Nottinghamshire 410 (Taylor 152, Lumb 73, Thomas 5-73) and 89-4 lead Somerset 200 (Abell 76*, Carter 7-56) by 299 runs
On the occasion of the 800th anniversary of the signing of the Magna Carta, it was a Carter of a considerably less venerable variety who captured the headlines in the West Country.
At the age of 19 years and 20 days, Matthew Carter marked his first-class debut with the magnificent figures of 7 for 56 in 16 overs, to send Somerset hurtling towards their fifth defeat in seven Championship fixtures this season.
Bowling his offspinners from a tall classical action with flight, bite and composure, Carter returned the best figures by a spin bowler on Championship debut since Leicestershire's Jack Walsh claimed 7 for 46 against Northamptonshire in 1938.
"The coaching staff said they were all very, very proud," said Carter. "I couldn't ask for a better start and the pitch is only going to get worse.
"People say they don't like facing me because of my height, but to get turn is always an added extra. It's always nice to see a Bunsen, especially on day two.
"My first ball was a nervous one, but after that first over was finished I was pretty confident. All the lads were talking to me, making me feel comfortable. It's a day I'll never forget."
Carter's confident start was doubtless allied to his familiarity around the first team, with his elder brother Andy, not selected for this game, left to sweat on his status as the best bowler in the Carter family.
"I'm more worried about not being the favourite son!" Andy joked in a Twitter exchange with Nottinghamshire's better known offspinner, Graeme Swann. "Less snap on my plate on a Sunday."
For all of Carter's excellence, however, he was aided by another woeful display from Somerset's middle order who, from the moment that James Hildreth became a notable maiden first-class wicket, squandered the efforts of a promising morning session to lose eight for 88 in the space of 22.1 overs.
Somerset rallied to a degree in the evening session as well, restricting Nottinghamshire to 89 for 4 in their second innings, to capture eight wickets for 108 in their day's work. But the lead is already at 299, and to judge by the turn that Abdur Rehman was obtaining with his left-arm spin, Somerset have already squandered the best batting conditions they will face.
"It's not a position we want to be in, it's not a position we've been in for many years," said Jason Kerr, Somerset's bowling coach, acknowledging the very real threat of relegation that is hanging over the club. "But it's in the middle we need to turn it around.
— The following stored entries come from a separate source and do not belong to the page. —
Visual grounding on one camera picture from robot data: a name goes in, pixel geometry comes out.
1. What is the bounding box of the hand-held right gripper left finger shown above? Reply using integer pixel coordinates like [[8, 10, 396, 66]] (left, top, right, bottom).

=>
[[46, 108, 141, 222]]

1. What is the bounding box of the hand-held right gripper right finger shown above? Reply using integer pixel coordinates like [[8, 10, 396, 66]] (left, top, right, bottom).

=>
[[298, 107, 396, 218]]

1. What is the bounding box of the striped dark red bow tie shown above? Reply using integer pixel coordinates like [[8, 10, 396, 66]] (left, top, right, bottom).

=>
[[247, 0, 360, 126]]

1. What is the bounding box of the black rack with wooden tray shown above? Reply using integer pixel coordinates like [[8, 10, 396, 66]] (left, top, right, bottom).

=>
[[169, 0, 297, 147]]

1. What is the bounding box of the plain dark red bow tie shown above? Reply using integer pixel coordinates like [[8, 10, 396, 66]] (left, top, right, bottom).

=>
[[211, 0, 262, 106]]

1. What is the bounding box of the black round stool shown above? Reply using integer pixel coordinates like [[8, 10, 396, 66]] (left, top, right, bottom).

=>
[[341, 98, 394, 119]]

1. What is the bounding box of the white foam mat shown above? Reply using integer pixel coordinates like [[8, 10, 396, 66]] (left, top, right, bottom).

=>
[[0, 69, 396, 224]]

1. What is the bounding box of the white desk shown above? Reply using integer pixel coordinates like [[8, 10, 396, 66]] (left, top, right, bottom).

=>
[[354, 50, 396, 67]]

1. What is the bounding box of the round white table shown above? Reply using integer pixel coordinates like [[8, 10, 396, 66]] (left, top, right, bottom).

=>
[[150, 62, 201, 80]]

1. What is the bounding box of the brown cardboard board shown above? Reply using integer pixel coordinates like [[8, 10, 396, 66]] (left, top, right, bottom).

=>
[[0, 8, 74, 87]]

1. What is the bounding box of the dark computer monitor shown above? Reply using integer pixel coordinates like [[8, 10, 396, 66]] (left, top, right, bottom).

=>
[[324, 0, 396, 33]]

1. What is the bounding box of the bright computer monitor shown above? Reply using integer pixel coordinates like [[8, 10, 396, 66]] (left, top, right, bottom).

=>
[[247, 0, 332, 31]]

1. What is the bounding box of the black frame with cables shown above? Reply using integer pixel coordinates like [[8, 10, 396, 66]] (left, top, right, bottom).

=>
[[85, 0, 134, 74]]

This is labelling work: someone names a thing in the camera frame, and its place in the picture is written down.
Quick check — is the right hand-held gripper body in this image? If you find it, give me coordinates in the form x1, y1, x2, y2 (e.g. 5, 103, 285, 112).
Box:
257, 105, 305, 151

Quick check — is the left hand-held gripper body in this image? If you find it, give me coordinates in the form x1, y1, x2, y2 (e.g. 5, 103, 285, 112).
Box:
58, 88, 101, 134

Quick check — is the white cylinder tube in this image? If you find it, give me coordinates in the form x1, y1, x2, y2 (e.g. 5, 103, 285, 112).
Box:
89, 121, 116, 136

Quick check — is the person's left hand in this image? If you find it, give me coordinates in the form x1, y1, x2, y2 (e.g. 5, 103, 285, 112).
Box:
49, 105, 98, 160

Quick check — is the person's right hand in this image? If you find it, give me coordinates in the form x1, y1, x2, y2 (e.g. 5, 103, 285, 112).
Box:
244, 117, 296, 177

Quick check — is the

And very quickly, there's no doubt about that."
Carter's clatter of wickets came after Nottinghamshire's other teenage selection, Luke Wood, had followed up his breakthrough performance against Sussex last week with the key top-order scalps of Marcus Trescothick and Johann Myburgh in consecutive overs. Jake Ball, a relative veteran at 24, grabbed the one remaining Somerset wicket, that of Peter Trego for a duck, to highlight once again their opponents' peculiar reluctance to trust the kids at their disposal.
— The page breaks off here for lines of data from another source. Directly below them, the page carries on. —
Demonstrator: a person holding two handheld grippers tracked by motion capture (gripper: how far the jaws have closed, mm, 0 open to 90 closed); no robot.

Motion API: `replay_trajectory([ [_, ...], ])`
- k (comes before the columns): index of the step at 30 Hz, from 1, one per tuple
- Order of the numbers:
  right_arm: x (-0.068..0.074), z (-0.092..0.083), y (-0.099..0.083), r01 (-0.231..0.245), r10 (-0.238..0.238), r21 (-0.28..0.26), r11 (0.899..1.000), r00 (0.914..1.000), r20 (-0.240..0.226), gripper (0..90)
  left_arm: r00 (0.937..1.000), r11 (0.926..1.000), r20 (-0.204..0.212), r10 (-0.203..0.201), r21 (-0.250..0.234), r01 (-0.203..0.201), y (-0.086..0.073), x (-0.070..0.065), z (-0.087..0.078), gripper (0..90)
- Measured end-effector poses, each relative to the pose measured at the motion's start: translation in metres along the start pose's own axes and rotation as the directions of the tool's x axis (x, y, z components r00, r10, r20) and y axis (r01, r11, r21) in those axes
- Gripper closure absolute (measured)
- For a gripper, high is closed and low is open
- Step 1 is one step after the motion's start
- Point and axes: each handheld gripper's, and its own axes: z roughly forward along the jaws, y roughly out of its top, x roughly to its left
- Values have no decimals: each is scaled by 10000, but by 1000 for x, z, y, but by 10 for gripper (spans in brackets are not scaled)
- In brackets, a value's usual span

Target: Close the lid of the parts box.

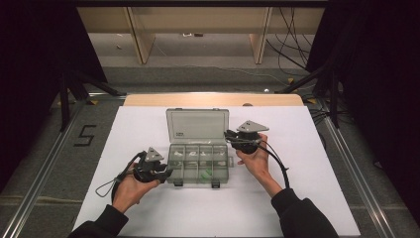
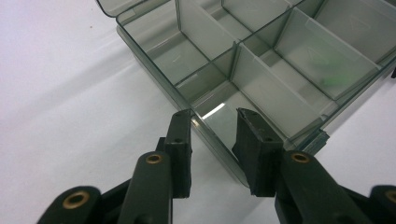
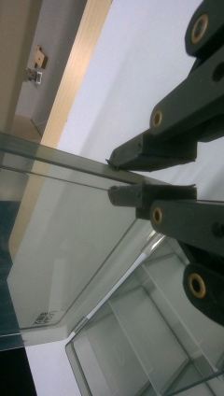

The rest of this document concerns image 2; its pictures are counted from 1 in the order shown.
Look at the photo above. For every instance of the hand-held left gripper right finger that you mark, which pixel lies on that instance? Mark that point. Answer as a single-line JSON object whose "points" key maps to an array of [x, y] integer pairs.
{"points": [[258, 155]]}

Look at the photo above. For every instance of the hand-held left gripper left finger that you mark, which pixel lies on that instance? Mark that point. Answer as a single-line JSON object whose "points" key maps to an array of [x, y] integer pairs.
{"points": [[181, 155]]}

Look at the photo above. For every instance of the transparent grey compartment box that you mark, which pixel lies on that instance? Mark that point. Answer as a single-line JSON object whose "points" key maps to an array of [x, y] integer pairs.
{"points": [[274, 93]]}

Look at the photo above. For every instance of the green plastic piece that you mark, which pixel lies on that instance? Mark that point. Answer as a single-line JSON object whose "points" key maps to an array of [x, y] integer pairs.
{"points": [[331, 81]]}
This was especially true given the one unequivocal success story of their day. Tom Abell, the 21-year-old opener, carried his bat and ignored the fearful strokeplay at the other end to finish with a hugely mature 76 not out.
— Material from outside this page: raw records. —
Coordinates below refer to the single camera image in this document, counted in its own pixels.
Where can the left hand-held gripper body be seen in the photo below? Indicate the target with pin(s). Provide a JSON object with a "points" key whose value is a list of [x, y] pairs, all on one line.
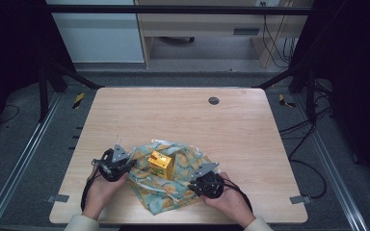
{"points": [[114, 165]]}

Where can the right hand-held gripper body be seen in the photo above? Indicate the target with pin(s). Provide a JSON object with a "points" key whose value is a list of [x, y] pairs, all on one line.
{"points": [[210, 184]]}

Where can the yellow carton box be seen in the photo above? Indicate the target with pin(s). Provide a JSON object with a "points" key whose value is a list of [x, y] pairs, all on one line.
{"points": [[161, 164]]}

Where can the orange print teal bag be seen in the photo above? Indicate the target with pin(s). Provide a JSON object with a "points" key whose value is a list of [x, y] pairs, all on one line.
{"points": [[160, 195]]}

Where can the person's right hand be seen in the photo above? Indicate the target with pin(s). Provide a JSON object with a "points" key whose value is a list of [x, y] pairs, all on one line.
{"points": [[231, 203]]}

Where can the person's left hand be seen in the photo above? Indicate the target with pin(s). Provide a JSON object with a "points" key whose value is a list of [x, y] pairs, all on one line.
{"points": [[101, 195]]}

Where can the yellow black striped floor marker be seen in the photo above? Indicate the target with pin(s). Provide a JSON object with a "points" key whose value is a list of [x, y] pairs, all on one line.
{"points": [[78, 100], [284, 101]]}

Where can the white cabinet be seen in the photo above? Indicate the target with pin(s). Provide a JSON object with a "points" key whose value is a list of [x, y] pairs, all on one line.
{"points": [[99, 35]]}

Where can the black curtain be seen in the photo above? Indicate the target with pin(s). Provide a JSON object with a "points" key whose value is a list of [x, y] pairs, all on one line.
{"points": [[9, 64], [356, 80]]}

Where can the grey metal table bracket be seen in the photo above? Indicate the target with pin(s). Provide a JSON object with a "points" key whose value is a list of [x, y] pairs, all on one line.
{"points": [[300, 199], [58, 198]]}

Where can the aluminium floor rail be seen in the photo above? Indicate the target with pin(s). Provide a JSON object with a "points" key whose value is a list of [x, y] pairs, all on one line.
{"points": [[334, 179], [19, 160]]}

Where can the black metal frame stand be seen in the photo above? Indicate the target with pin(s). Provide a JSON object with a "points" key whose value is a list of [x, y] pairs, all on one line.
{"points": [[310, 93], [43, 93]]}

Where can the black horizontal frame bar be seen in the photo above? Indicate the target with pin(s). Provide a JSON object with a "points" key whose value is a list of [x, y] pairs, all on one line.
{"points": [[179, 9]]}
A local boy made good, a product of Taunton School and a Wisden Young Cricketer of the Year, Abell was the one player with the confidence and gumption to use his feet to Carter's spin in a bid to neutralise the threat he posed.
"A couple of batsmen are low on confidence at the moment which is a massive thing for batting," he said. "To be fair [Carter] bowled very well, we found it difficult because they kept taking wickets regularly so we couldn't build momentum. People were trying to get themselves in, so maybe we could have put more pressure back on him which is something that we can look at. It was a disappointing day with the bat."
Abell's returns so far this season have been sparse, this was his second and highest fifty in 11 Championship innings to date, but his performance provided further evidence - as if evidence is really needed on a day when Jamie Overton joined his brother Craig in the England squad - of the wealth of talent available to a county in urgent need of generational change.
"I'm pretty happy with how I felt," said Abell. "I've been a bit short [of runs] in recent weeks, so it was nice to step up to the plate, but it felt a bit hollow
"If we can have a morning like we did this morning, we've seen how quickly things can change."